This is the website of Abulsme Noibatno Itramne (also known as Sam Minter). Posts here are rare these days. For current stuff, follow me on Mastodon

Categories

Calendar

September 2016
S M T W T F S
 123
45678910
11121314151617
18192021222324
252627282930  

Electoral College: Poll Churn (mostly pre-debate)

States with new poll data added since the last update: All 50 states, and DC. Notable changes in the tipping point plus New Mexico, Maine (at large), Kansas, and Missouri.

National Summary

With the latest batch of updates, there was a lot of churn that caused some big movements if you look at the charts. For a while as I entered polls it looked like Trump’s peak was definite and a clear downward trend was in place, even before the debate. But then as I continued to enter polls, most of those Clinton gains were reversed.

The primary reason for this? Florida [29 EV], Ohio [18 EV], and North Carolina [15 EV] are all currently very close in my averages. Close enough that single polls can move them back and forth across the center line. As I worked through this round of poll updates, all three of these states moved from Weak Trump to Weak Clinton and back again. Now, the actual changes in the averages in these three states were not much. They just happened to pass the zero line, and have large numbers of electoral votes.

So if you look at the “Expected Case” chart for the electoral college, you see a big move toward Clinton, then a big reversal a few days later. Because of the nature of the electoral college, you should expect (and be careful interpreting) large electoral college moves like this so long as there are big states that are close. In these cases looking at the tipping point provides a different view with a bit less volatility.

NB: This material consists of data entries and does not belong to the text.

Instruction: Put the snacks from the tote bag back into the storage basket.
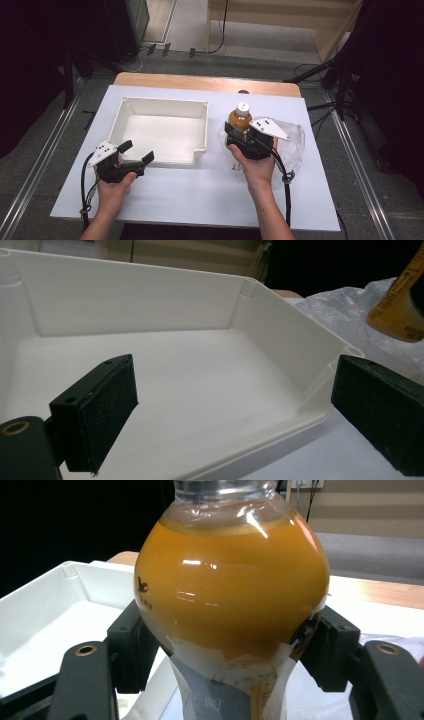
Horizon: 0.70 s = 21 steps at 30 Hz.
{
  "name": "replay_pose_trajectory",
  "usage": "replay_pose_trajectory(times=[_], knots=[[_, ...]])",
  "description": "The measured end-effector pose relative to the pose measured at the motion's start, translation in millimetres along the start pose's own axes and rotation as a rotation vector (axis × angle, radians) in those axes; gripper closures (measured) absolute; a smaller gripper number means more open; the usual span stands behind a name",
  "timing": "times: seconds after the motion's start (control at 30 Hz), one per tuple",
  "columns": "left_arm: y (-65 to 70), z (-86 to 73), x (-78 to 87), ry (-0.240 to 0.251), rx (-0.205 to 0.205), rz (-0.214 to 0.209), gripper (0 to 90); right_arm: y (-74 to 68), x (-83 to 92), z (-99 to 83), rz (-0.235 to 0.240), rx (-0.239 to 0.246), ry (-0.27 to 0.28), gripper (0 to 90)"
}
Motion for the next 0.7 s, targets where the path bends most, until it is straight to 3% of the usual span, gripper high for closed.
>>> replay_pose_trajectory(times=[0.6,0.7], knots=[[-0.9,2.9,-1.9,0.006,-0.008,-0.001,5.6,-5.7,-13.9,11.8,0.027,-0.01,0.006,33.0],[-0.5,4.4,-1.7,0.008,-0.019,0.017,2.1,-8.0,-16.7,14.1,0.028,-0.009,0.007,33.0]])
Point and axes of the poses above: each handheld gripper's, and its own axes: x roughly backward along the jaws, z roughly out of its top, y roughly to its right, the point moved 6 cm from there along -x, roughly forward along the jaws, and after that the axes turned 3 degrees about z, right-handed, at the moved point
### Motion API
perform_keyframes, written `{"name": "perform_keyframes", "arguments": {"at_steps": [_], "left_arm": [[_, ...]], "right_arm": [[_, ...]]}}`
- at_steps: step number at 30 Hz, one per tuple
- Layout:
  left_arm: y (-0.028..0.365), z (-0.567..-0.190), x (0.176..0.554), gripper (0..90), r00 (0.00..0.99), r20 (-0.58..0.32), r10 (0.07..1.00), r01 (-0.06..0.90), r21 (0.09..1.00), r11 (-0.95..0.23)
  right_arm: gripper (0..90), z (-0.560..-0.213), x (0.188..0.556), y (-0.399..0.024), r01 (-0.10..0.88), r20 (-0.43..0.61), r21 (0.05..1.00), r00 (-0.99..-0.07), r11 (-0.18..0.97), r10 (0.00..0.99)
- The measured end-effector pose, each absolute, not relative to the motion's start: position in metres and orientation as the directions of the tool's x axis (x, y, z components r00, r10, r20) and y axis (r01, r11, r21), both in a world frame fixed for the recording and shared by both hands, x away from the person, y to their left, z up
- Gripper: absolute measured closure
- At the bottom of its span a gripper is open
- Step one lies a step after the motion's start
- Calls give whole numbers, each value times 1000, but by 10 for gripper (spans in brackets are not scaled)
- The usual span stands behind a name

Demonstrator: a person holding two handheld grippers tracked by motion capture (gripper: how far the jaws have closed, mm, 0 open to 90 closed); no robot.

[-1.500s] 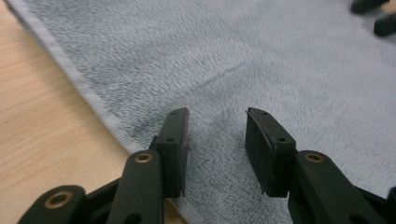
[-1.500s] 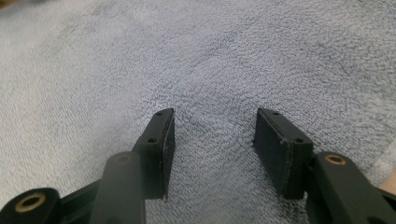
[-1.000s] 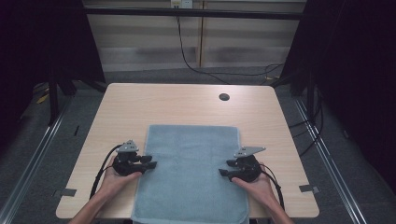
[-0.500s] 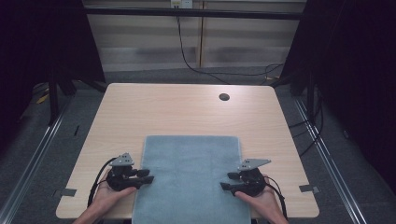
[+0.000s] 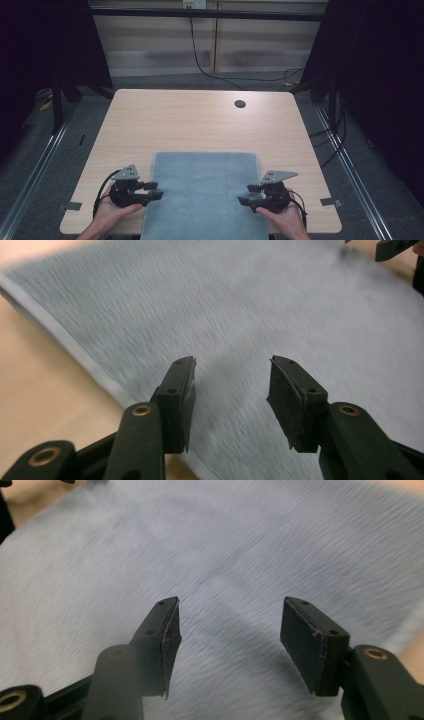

In any case, looking only at the final net change from this round of polls, we see these changes in the national picture:

  • The expected case moves from Clinton by 8 EV to Clinton by 6 EV
  • Clinton’s best case improves from Clinton by 188 EV to Clinton by 208 EV
  • Trump’s best case declines from Trump by 106 EV to Trump by 92 EV
  • The tipping point moves from Clinton by 0.1% in KS to Clinton by 1.3% in NH

Now, this round includes a handful of post-debate polls, but almost all of the movement discussed here comes from before the debate. (The exception is Florida returning to Weak Trump after the debate.)

Looking at the charts…

chart-304

Notice the clear dip from about September 19th to September 28th when Florida, Ohio, and North Carolina went slightly blue, then moved slightly red again. In the end, the “expected case” remained flat. The movement Clinton saw from winning by 6 electoral votes to 8 electoral votes in the last update was erased by New Mexico and Kansas both returning to their “normal” colors.

Both “best cases” moved toward Clinton though, with New Mexico and Maine at large both moving out of Trump’s reach, while Missouri moved into Clinton’s reach.

chart-305

The tipping point chart doesn’t end up with huge moves when big states cross the center line, so it might be a better chart to look at right now to see how the race is moving. What we see is that after big gains starting with Trump’s campaign shakeup on August 17th, Trump seems to have peaked around September 7th… way up from where he had been, but never actually taking the lead… and he has been on a slow decline ever since… but we haven’t yet seen a BIG move back toward Clinton.

By most reports, Trump did badly in the debate, and has been doing things counter-productive to his campaign since the debate. But this does not mean large numbers of people have changed sides. Maybe this will happen, maybe it won’t, but the small number of post-debate polls already included here don’t yet show it. (In fact, as I mentioned, the single state category change post-debate so far is a move toward Trump.)

Additional post-debate polls are coming in quickly now, but I had to cut off the round poll updates somewhere to get this blog post out. There will be another update soon enough, and we’ll start to see a bit better what (if any) lasting change comes out of the first debate. Of course just about as soon as there has been enough time to see that in the polls, it will be time for the next debates…

39.4 days left until polls start to close.

State Details

For those digging into the details, here are the charts for all the states influencing the analysis above:

The big close states:

chart-306

chart-307

chart-308

Weak Clinton to Weak Trump

chart-309

Strong Trump numbers from Ipsos and CVoter balance out the strong Clinton numbers from Google and leave us with an essentially tied Kansas and erase the short blue period for the state I noted last time. (The Ipsos and CVoter results came out later, but covered an earlier time period, so they moved the lines in the past, not just the current number.)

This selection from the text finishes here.